● THE PROBLEM:
Reproduce only what lies between the first line of the material below and the line containing "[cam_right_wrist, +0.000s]", with both of those lines included and every line kept exact.

>>>>

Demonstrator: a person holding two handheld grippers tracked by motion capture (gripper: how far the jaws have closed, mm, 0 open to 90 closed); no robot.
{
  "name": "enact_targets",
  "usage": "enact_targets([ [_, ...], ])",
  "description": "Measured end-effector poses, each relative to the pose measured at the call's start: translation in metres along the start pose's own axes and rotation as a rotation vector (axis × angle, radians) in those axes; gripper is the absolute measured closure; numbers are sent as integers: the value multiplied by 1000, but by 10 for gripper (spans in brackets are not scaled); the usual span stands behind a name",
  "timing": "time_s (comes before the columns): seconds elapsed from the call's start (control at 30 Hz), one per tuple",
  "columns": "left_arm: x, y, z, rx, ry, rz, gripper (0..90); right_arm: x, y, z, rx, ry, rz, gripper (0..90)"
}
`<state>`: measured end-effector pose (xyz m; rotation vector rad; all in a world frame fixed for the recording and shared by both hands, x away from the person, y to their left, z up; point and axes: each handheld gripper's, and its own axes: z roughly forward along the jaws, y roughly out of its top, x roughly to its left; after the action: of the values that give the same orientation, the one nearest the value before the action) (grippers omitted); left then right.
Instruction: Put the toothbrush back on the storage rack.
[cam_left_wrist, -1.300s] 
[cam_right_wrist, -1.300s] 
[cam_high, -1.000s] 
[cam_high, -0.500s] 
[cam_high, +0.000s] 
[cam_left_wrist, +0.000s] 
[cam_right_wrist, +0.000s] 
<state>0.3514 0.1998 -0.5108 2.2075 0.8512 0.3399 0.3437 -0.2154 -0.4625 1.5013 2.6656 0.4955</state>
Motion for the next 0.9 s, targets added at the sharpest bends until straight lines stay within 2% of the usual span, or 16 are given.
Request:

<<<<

● SOLUTION:
Demonstrator: a person holding two handheld grippers tracked by motion capture (gripper: how far the jaws have closed, mm, 0 open to 90 closed); no robot.
{
  "name": "enact_targets",
  "usage": "enact_targets([ [_, ...], ])",
  "description": "Measured end-effector poses, each relative to the pose measured at the call's start: translation in metres along the start pose's own axes and rotation as a rotation vector (axis × angle, radians) in those axes; gripper is the absolute measured closure; numbers are sent as integers: the value multiplied by 1000, but by 10 for gripper (spans in brackets are not scaled); the usual span stands behind a name",
  "timing": "time_s (comes before the columns): seconds elapsed from the call's start (control at 30 Hz), one per tuple",
  "columns": "left_arm: x, y, z, rx, ry, rz, gripper (0..90); right_arm: x, y, z, rx, ry, rz, gripper (0..90)"
}
`<state>`: measured end-effector pose (xyz m; rotation vector rad; all in a world frame fixed for the recording and shared by both hands, x away from the person, y to their left, z up; point and axes: each handheld gripper's, and its own axes: z roughly forward along the jaws, y roughly out of its top, x roughly to its left; after the action: of the values that give the same orientation, the one nearest the value before the action) (grippers omitted); left then right.
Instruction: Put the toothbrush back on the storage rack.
[cam_left_wrist, -1.300s] 
[cam_right_wrist, -1.300s] 
[cam_high, -1.000s] 
[cam_high, -0.500s] 
[cam_high, +0.000s] 
[cam_left_wrist, +0.000s] 
[cam_right_wrist, +0.000s] 

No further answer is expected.